§ **Exercise directions**
What is needed is an exact reproduction of the lines from the one that contains "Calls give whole" through the end of the data, both included and nothing else, with pictures omitted.

Source data Start Marker

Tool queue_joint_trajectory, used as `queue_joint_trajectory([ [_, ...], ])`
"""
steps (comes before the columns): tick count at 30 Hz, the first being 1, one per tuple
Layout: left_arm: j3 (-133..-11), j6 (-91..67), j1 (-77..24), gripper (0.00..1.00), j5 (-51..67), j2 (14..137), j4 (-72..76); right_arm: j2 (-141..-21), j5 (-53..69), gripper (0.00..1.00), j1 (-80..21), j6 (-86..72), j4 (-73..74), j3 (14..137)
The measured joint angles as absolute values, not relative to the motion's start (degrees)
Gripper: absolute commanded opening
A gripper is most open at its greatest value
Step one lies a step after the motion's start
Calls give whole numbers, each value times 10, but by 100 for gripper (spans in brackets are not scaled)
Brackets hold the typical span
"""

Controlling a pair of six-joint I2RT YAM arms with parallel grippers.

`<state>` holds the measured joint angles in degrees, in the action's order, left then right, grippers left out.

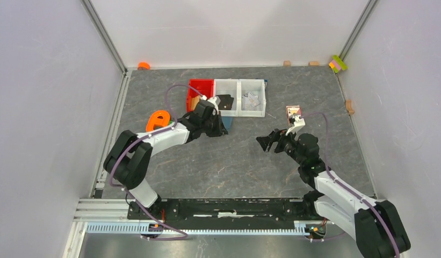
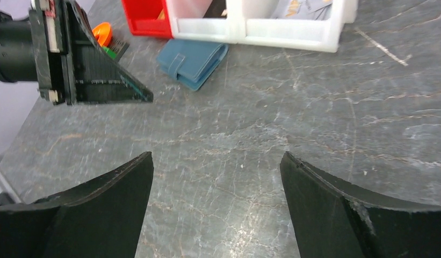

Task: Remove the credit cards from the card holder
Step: Open the card holder at the center of the board.

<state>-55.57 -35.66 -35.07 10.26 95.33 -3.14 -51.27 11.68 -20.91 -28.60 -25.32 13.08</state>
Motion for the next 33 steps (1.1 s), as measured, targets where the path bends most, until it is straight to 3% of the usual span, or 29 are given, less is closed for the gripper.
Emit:
queue_joint_trajectory([
  [2,-557,-342,-352,40,84,942,-43,-530,138,92,-209,-284,-261,132],
  [4,-557,-331,-349,48,57,939,-55,-543,148,92,-209,-282,-262,134],
  [12,-583,-298,-343,52,-31,965,-85,-581,157,89,-210,-280,-270,139],
  [21,-596,-293,-309,64,-70,993,-79,-586,159,89,-210,-281,-285,139],
  [25,-596,-293,-283,62,-65,1005,-62,-586,160,89,-210,-281,-287,139],
  [28,-609,-293,-266,54,-43,1037,-57,-586,160,89,-210,-281,-287,139],
  [30,-622,-294,-258,45,-17,1060,-56,-586,160,89,-210,-281,-287,139],
  [33,-633,-295,-255,23,19,1064,-53,-585,160,89,-210,-281,-287,139],
])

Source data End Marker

§ **Answer area**
Calls give whole numbers, each value times 10, but by 100 for gripper (spans in brackets are not scaled)
Brackets hold the typical span
"""

Controlling a pair of six-joint I2RT YAM arms with parallel grippers.

`<state>` holds the measured joint angles in degrees, in the action's order, left then right, grippers left out.


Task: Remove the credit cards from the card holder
Step: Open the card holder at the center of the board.

<state>-55.57 -35.66 -35.07 10.26 95.33 -3.14 -51.27 11.68 -20.91 -28.60 -25.32 13.08</state>
Motion for the next 33 steps (1.1 s), as measured, targets where the path bends most, until it is straight to 3% of the usual span, or 29 are given, less is closed for the gripper.
Emit:
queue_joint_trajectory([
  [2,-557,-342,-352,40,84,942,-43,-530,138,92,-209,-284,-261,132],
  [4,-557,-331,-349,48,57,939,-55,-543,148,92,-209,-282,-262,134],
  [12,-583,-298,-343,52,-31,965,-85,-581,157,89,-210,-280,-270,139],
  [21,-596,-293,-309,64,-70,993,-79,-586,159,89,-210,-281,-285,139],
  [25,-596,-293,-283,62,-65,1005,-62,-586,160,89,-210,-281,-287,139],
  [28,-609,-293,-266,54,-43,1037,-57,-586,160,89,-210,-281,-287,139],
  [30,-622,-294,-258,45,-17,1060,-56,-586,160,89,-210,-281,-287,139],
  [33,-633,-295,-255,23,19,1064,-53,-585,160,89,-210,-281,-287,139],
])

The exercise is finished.